OBJECTIVES: Our study aimed to determine the feasibility of methods to investigate the association between ankle joint function and knee hyperextension in patients with hemiparetic stroke during the stance phase of gait.

METHODS: We used a cross-sectional observational study to assess bilateral ankle muscle strength using a handheld dynamometer, ROM using a digital inclinometer and muscle tone using the Modified Tardieu Scale. The knee angles of the hemiparetic leg during the stance phase of gait were assessed using the Kinovea movement analysis software. Data were analysed using the Statistical Package for the Social Sciences with significance level set at 0.05 and 95% confidence intervals.

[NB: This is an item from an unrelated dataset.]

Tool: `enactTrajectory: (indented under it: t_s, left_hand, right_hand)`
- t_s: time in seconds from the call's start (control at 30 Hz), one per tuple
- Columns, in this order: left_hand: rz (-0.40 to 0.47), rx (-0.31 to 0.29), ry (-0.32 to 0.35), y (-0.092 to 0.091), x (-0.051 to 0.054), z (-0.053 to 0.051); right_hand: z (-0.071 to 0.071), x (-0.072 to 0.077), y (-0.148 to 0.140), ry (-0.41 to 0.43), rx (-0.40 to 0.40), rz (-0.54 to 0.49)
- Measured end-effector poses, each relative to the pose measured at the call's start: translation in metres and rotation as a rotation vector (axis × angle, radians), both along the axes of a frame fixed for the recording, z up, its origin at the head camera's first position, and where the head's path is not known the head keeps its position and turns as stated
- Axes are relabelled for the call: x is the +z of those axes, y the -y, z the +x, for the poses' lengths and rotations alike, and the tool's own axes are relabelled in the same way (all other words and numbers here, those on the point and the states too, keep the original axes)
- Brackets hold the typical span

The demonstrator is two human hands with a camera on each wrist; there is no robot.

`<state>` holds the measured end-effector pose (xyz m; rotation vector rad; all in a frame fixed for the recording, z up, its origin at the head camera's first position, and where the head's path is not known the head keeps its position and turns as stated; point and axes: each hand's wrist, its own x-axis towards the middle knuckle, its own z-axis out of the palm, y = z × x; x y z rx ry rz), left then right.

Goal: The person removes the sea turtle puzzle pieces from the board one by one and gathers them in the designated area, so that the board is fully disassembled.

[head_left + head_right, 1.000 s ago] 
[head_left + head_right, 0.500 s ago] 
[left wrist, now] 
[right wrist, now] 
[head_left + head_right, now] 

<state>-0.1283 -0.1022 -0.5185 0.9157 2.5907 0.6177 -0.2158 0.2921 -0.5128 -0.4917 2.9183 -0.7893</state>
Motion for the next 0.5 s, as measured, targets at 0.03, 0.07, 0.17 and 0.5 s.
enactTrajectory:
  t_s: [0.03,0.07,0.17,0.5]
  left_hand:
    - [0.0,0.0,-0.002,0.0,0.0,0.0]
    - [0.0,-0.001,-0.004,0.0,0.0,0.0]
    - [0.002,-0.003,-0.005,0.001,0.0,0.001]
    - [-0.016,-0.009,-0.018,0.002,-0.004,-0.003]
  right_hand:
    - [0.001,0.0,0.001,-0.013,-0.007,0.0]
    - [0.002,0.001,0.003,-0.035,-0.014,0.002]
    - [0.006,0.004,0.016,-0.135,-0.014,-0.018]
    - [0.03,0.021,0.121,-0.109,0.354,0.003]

RESULTS: Twelve participants were included, and no alterations were necessary to the planned methodology. We found positive associations in six participants between the tibialis anterior muscle tone and the hemiparetic knee angles during heel strike, terminal stance and pre-swing phases ( p < 0.05, p < 0.01 and p < 0.01, respectively).

CONCLUSION: The results of the data analysis suggests that there may be a correlation between tibialis anterior muscle tone and knee hyperextension, a larger study will be imperative to confirm this association.

CLINICAL IMPLICATIONS: The methods described in our pilot study are feasible for a larger study to be conducted with the recommendations considered.